EXERCISE DETAILS
Make an exact copy of the entries, and keep any pictures out of it.

Records from a dataset:

============================================================

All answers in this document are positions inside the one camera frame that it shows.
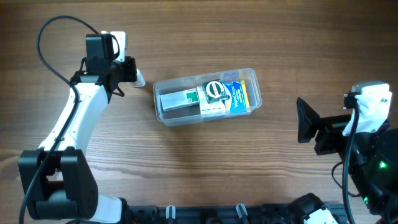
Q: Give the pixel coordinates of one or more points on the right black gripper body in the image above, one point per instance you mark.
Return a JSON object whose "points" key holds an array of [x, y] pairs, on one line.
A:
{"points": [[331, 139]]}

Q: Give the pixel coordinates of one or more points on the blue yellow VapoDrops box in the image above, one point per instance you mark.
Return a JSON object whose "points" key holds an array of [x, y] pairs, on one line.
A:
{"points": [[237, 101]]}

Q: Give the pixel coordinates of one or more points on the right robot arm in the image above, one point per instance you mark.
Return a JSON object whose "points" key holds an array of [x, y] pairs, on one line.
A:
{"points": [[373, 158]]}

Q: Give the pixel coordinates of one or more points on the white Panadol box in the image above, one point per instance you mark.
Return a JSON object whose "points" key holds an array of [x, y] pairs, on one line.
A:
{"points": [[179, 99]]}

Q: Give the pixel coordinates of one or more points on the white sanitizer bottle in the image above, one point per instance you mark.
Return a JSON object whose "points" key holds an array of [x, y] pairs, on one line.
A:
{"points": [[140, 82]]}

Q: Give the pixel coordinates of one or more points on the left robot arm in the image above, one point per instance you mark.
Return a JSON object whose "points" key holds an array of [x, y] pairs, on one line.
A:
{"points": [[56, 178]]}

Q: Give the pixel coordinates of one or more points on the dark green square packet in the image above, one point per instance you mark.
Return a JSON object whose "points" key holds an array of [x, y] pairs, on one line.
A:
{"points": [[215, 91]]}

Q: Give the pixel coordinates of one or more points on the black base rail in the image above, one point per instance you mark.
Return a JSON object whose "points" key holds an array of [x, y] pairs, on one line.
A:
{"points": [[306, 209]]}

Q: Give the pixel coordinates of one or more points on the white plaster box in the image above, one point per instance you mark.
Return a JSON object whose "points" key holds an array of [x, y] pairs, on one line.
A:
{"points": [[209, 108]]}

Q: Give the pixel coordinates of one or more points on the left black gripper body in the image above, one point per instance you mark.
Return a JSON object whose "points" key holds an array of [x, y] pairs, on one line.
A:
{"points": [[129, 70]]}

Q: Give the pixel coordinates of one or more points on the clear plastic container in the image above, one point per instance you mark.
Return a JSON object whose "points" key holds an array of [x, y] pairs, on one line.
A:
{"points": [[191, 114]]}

============================================================

SOLUTION TO THIS PROBLEM
All answers in this document are positions inside the one camera frame that it shows.
Q: Give the pixel coordinates of one or more points on the right black gripper body in the image above, one point per instance you mark.
Return a JSON object whose "points" key holds an array of [x, y] pairs, on one line.
A:
{"points": [[331, 139]]}

Q: Give the pixel coordinates of one or more points on the blue yellow VapoDrops box in the image above, one point per instance you mark.
Return a JSON object whose "points" key holds an array of [x, y] pairs, on one line.
A:
{"points": [[237, 101]]}

Q: Give the pixel coordinates of one or more points on the right robot arm in the image above, one point per instance you mark.
Return a JSON object whose "points" key holds an array of [x, y] pairs, on one line.
A:
{"points": [[373, 158]]}

Q: Give the pixel coordinates of one or more points on the white Panadol box in the image above, one point per instance you mark.
Return a JSON object whose "points" key holds an array of [x, y] pairs, on one line.
A:
{"points": [[179, 99]]}

Q: Give the pixel coordinates of one or more points on the white sanitizer bottle in the image above, one point per instance you mark.
Return a JSON object whose "points" key holds an array of [x, y] pairs, on one line.
A:
{"points": [[140, 82]]}

Q: Give the pixel coordinates of one or more points on the left robot arm in the image above, one point per instance you mark.
Return a JSON object whose "points" key holds an array of [x, y] pairs, on one line.
A:
{"points": [[56, 178]]}

Q: Give the pixel coordinates of one or more points on the dark green square packet in the image above, one point per instance you mark.
Return a JSON object whose "points" key holds an array of [x, y] pairs, on one line.
A:
{"points": [[215, 91]]}

Q: Give the pixel coordinates of one or more points on the black base rail in the image above, one point per instance you mark.
Return a JSON object whose "points" key holds an array of [x, y] pairs, on one line.
A:
{"points": [[306, 209]]}

Q: Give the pixel coordinates of one or more points on the white plaster box in the image above, one point per instance you mark.
Return a JSON object whose "points" key holds an array of [x, y] pairs, on one line.
A:
{"points": [[209, 108]]}

Q: Give the pixel coordinates of one or more points on the left black gripper body in the image above, one point per instance you mark.
Return a JSON object whose "points" key holds an array of [x, y] pairs, on one line.
A:
{"points": [[129, 70]]}

Q: Give the pixel coordinates of one or more points on the clear plastic container in the image above, one point per instance you mark.
Return a JSON object whose "points" key holds an array of [x, y] pairs, on one line.
A:
{"points": [[191, 114]]}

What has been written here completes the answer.